またごろごろと転がってみるが、どうしてもさっきの話が気になって仕方がない。これからも長い付き合いなんだし、突っ込んで聞いてみようか。
「よし」
何となく口に出して気合を入れ、ベッドを下りる。意を決して勢いよくドアを開ける。
「あれ?」
しかし、そこにコラダの姿はなく、ハナもいなかった。代わりにメインテーブルを陣取っているのはフルである。
『誰かお探しですか』
茫然とドアの前で突っ立っているフッカの姿を見つけて、フルは声をかけてきた。
「え? ああ、まぁ、誰かっていうか……。コラダなんだけど……。さっきまでここに居たと思ったんだけどな……」
あれだけ気合を入れたというのに、拍子抜けしたフッカはぽりぽりと頭を掻きながらテーブルの方へ歩いた。
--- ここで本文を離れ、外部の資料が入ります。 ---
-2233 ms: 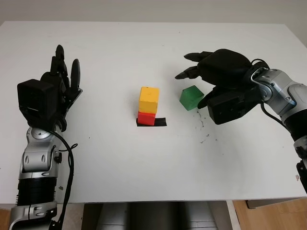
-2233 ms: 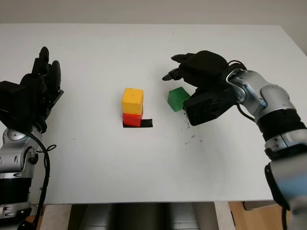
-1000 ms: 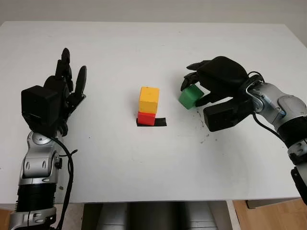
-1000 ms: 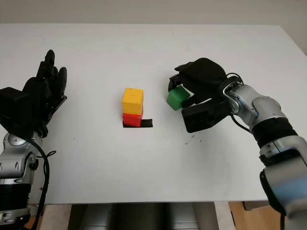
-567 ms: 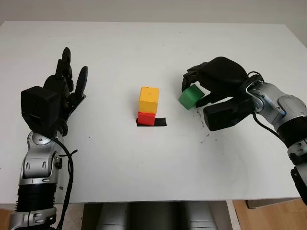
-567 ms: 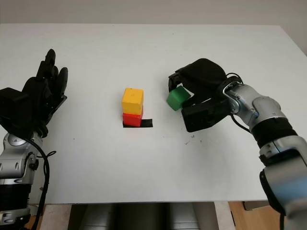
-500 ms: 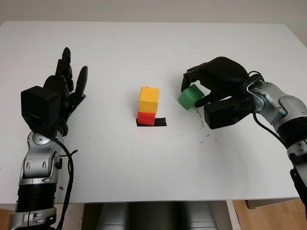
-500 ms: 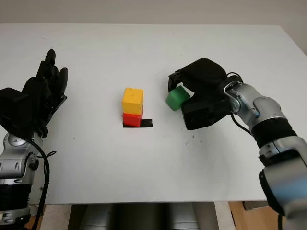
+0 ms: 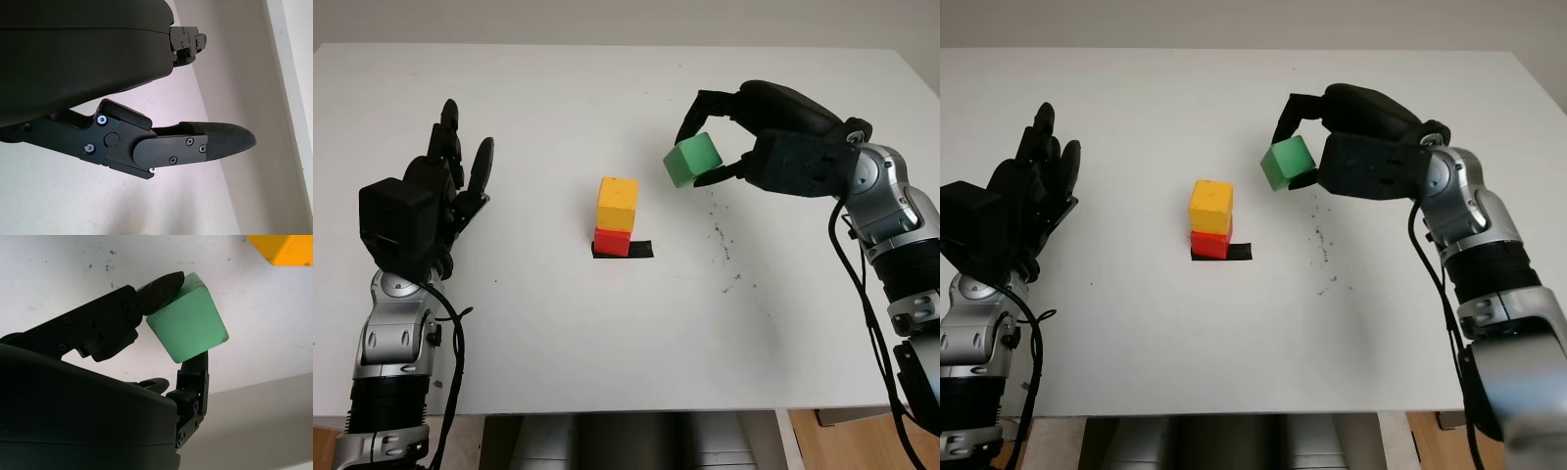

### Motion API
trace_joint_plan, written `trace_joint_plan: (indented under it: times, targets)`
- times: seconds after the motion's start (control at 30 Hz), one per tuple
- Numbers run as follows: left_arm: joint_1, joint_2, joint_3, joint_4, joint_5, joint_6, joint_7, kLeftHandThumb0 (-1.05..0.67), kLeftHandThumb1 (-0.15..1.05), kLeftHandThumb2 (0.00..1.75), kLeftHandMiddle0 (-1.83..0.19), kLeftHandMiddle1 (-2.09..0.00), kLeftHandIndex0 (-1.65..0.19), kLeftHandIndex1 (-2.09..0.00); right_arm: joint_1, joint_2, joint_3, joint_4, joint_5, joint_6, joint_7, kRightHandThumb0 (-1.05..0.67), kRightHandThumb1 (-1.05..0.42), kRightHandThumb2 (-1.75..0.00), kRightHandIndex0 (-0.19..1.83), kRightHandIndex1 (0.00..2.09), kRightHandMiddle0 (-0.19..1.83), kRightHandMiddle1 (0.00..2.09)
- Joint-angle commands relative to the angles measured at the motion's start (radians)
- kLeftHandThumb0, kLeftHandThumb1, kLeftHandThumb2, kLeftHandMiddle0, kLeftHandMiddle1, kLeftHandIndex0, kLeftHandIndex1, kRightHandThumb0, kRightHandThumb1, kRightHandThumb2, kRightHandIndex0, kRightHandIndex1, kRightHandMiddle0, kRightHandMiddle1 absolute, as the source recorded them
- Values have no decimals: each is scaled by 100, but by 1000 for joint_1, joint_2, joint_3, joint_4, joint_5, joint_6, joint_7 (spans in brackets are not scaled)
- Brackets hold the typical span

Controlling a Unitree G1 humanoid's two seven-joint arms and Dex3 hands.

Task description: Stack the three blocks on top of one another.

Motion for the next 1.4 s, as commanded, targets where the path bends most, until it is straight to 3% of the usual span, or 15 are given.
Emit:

『コラダでしたら、いましがた部屋で休むと言って出て行きましたが』
「なぁんだ、そうだったのか」
気の抜けた声を出して、キッチンへと向かう。熱いコーヒーが飲みたいと思った。
「フルも何か飲むか?」
モニターとにらめっこしているフルに声をかけると、『助かります。では、ミルクを』と振り向く。
「了解」
そうつぶやいて、フル用の小さいカップにミルクを注いで、自分のコーヒーと共にテーブルへと運ぶ。
『ありがとう』
フルは作業を中断し、小さな前足でカップをつかみ、ごくごくと飲んだ。
『コラダに何か用でも?』
カップをテーブルにコン、と置き、フッカを見つめる。
「んー、ちょっと聞きたいことがあってさ」
『聞きたいこと、ですか』
「フルが知ってるなら、フルに聞いてもいいんだけど……」
『何でしょう』
「さっきさ、コラダとハナが話してたの見かけたんだ。何かすげぇ真面目な話っぽくって入って行けなくてさ。で、立ち聞きすんのもアレだし、部屋に戻ろうとしたら、聞こえたんだよな」
『……聞こえた。何が?』
コラダとハナの話の内容は、端末から聞こえていた。フッカが何を聞いたかはわからないが、だいたいの予想はつく。
「ハナがコラダに向かって『近寄らないで、悪魔の子』って言ったんだ。これ、コラダが暴走した時もこんな感じの言葉だったろ? だから、俺、危ないんじゃねぇかってしばらく見張ってたんだ。結局、何もなかったけど」
『ああ……』
「俺さ、もう十年もアイツと一緒にいて、これからも一緒にやってくのに、そういうのぜんぜん知らないしさ。だから、知りたいと思ったんだよ……」
『知って、どうします?』
「どうって……。特別に何かしようっていうんじゃねぇよ。でもさ、知らないより知ってる方が、もっと深く付き合っていけると思ったんだよ。コラダはいつも笑ってるけど、そのうちの何割かは無理してんじゃねぇかって思うんだ」
時折カップに口を付けながら、ぽつりぽつりと話す姿を見て、十六歳などまだまだ子供だと思っていたが、とフルは思った。